But the Lord God called to the man, and said to him, “Where are you?” He said, “I heard the sound of you in the garden, and I was afraid, because I was naked; and I hid myself.”
He said, “Who told you that you were naked? Have you eaten from the tree of which I commanded you not to eat?” The man said, “The woman whom you gave to be with me, she gave me fruit from the tree, and I ate.” Then the Lord God said to the woman, “What is this that you have done?” The woman said, “The serpent tricked me, and I ate.”
The Lord God said to the serpent, “Because you have done this, cursed are you among all animals and among all wild creatures; upon your belly you shall go, and dust you shall eat all the days of your life. I will put enmity between you and the woman, and between your offspring and hers; he will strike your head, and you will strike his heel.”
The man named his wife Eve, because she was the mother of all living.
New Revised Standard Version, copyright 1989, by the National Council of the Churches of Christ in the United States of America. Used by permission. All rights reserved.
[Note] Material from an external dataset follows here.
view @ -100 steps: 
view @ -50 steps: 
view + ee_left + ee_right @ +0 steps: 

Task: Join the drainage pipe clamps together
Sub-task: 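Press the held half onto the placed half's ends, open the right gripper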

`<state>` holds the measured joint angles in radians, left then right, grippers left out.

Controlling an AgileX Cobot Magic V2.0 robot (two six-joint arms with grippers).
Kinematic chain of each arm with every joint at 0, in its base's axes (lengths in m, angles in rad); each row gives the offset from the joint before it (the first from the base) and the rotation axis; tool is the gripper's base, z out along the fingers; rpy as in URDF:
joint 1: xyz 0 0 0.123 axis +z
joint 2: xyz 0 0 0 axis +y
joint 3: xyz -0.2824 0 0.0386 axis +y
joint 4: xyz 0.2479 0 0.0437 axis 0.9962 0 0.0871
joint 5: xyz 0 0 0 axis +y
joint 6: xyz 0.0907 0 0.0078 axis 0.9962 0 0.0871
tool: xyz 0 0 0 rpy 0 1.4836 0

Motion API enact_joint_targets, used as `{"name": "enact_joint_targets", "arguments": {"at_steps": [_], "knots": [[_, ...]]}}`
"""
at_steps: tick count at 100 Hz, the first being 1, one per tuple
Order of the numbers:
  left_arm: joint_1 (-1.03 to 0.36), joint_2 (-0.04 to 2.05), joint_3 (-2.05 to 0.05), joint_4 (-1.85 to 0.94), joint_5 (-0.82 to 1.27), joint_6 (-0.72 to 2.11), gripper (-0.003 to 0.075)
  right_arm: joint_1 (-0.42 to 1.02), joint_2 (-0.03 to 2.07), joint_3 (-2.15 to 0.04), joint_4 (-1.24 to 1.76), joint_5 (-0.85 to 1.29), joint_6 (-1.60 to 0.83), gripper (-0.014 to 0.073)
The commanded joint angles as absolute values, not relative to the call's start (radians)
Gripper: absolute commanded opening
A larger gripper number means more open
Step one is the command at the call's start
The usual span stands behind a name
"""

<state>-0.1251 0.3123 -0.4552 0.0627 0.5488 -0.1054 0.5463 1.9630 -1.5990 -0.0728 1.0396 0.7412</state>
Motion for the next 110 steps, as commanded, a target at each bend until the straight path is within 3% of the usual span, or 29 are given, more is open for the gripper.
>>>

USCCB approved. http://www.usccb.org/bible/approved-translation
It is the first question God asks mankind in Scripture. God seeks us always, even in the midst of a chaotic world filled with violence, temptation, and fear. But we hide within this world, shivering in some place just beyond the light and love that God offers. We hide because we feel naked and broken. We think ourselves unworthy of God’s long, loving gaze, those tender, divine eyes always searching, witnessing our loveliness and calling us to love.
“Who told you that you were naked?”
God’s second question. Let us remember that our nakedness was not revealed by God, but by something darker, something which draws our gaze away from the God who gazes upon us.
We cannot be afraid to let ourselves be seen. God sees us and is with us, just as God was with Mary. We must respond. Here we are, worthy and ready.
—Eric Immel, S.J. is a Jesuit scholastic studying philosophy at Loyola University Chicago. He also serves as a Jesuit vocation promoter and is a prolific author.
Remember, O most gracious Virgin Mary, that never was it known that anyone who fled to your protection, implored your help, or sought your intercession was left unaided. Inspired by this confidence, I fly to you, O Virgin of virgins, my mother: to you do I come, before you I stand, sinful and sorrowful. O Mother of the Word Incarnate, despise not my petitions, but in your mercy hear and answer me. Amen.